Right now, this problem may look like it is in Syria and Iraq, but it has reached as far as Pakistan. In Pakistan, the battle going on between the Taliban in the north-west and the democratically elected Government has just entered a new phase. At the same time there is a tremendous Shia/Sunni conflict going on in Pakistan. It happened in Karachi not all that ago, and it goes on. Whether these jihadists are a danger to us is a separate question. The question right now is about what can we do as members of the international community to reduce suffering, solve the refugee problem, alleviate the situation and along the way, if we can, propose a solution to the political problem.
I shall repeat what I said once before. The noble Baroness has rejected the suggestion twice, so I am expecting a third rejection, but the world needs a general conference on all the Middle Eastern countries’ problems: the problems of Iran and Iraq, Syria, Turkey, Lebanon, Jordan, Kurdistan, the Shia/Sunni conflict and the Israel/Palestine problem. All those problems are interconnected—we have not taken that seriously.
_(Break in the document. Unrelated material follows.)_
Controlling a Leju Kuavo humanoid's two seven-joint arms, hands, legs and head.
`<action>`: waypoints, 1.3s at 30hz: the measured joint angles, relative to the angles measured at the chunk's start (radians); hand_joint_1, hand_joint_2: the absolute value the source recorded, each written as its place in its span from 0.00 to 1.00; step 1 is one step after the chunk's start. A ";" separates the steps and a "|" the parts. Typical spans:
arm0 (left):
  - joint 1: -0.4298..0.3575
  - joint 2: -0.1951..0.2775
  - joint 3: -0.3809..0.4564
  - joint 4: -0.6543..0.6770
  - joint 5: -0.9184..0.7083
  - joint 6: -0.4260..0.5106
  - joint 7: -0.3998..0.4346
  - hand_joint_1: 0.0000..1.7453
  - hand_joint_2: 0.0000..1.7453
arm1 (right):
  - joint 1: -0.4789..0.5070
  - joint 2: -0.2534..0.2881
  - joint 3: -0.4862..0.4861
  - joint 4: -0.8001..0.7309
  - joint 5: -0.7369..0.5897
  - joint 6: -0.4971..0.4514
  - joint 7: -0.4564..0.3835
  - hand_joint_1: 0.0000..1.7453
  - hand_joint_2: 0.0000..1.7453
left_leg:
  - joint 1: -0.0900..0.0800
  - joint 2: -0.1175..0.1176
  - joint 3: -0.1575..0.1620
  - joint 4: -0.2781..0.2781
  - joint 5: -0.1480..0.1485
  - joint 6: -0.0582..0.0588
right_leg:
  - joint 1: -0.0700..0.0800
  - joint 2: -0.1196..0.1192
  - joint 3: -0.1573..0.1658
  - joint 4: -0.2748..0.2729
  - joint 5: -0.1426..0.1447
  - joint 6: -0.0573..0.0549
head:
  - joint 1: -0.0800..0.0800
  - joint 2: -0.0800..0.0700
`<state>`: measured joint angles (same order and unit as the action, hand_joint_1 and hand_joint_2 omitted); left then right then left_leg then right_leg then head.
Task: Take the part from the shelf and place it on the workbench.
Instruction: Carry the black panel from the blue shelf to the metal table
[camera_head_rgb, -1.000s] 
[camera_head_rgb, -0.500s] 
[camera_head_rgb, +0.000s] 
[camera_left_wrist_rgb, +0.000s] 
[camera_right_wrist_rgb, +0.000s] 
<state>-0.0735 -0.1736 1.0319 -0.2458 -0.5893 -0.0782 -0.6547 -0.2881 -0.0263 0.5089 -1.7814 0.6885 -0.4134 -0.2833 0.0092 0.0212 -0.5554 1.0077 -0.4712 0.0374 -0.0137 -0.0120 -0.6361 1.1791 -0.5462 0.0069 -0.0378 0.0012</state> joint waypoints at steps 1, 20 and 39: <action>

We have taken them piecemeal. That may or may not happen. I feel the more urgent task is to devise a strategy for relieving suffering. If we can do that, we will have done our best.
My Lords, I, too, congratulate the noble Lord, Lord Dykes, on securing this timely debate. I want to look at the Motion as it is set out. It concerns,
“the assessment of the threat from the spread of militant aggressive jihadism in the Middle East”.
I take the point that our priority is the humanitarian challenge, with so much chaos and destruction. We must invite the Minister to make every constructive response she can to that challenge.
I will talk about the dramatic advance of ISIS and the danger of the collapse of the Iraqi state. Of course, some of the problems stem from what could be called poor government and a lack of common good, diversity and military organisation. However, we must confront a deeper issue. As we have heard, ISIS is transnational. It is not just in one place; we have heard that its kind of jihadism extends to Pakistan. ISIS does not fight a war but operates through acts of terror, which is a very different way of trying to resolve disputes. There is a danger that this is setting up a model of battlegrounds of terror within existing states, without any way of trying to sort that out—things just rise up from below.
What is at issue is the future of the state as a political organisation. ISIS has a totally different set of values. It sees itself as the embryo of what it might call an Islamic state but is challenging the notion of a political state as one that holds together diversity. It says instead that there is only one way to have a state, which is on a much narrower basis. That is a dangerous pitch to make in a world of increasing diversity and pluralism. It sees this Islamic state emerging from the actions of small bands of fighting scholars. That is why we see these frightening interrogations of captives about their faith. It is a bold bid for a totally different understanding of political organisation; not a state that holds together diversity, works with it and puts humanitarian needs first, but a version of a state that is narrow, uncompromising and brutal in its desire for conformity.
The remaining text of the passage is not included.